Exercise aim:
When you reach the line in the listing below that contains "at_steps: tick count", begin returning lines exactly as written, and stop after the line that contains "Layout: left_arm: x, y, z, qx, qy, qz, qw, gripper". Return no other lines.

Data block:

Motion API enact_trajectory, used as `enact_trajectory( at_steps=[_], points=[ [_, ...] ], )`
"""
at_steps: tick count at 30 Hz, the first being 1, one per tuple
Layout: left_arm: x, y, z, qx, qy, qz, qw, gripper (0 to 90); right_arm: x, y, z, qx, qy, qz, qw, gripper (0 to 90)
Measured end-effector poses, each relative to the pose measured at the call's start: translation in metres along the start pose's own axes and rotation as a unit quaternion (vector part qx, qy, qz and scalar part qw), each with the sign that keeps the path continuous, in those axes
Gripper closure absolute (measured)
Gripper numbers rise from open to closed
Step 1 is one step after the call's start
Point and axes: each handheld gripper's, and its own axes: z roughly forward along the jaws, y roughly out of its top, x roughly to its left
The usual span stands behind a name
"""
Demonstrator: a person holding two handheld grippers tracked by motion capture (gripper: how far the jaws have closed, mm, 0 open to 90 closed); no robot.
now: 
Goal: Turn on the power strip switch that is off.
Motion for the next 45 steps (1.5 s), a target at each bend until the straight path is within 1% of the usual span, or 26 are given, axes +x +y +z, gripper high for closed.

Worked solution:
at_steps: tick count at 30 Hz, the first being 1, one per tuple
Layout: left_arm: x, y, z, qx, qy, qz, qw, gripper (0 to 90); right_arm: x, y, z, qx, qy, qz, qw, gripper (0 to 90)

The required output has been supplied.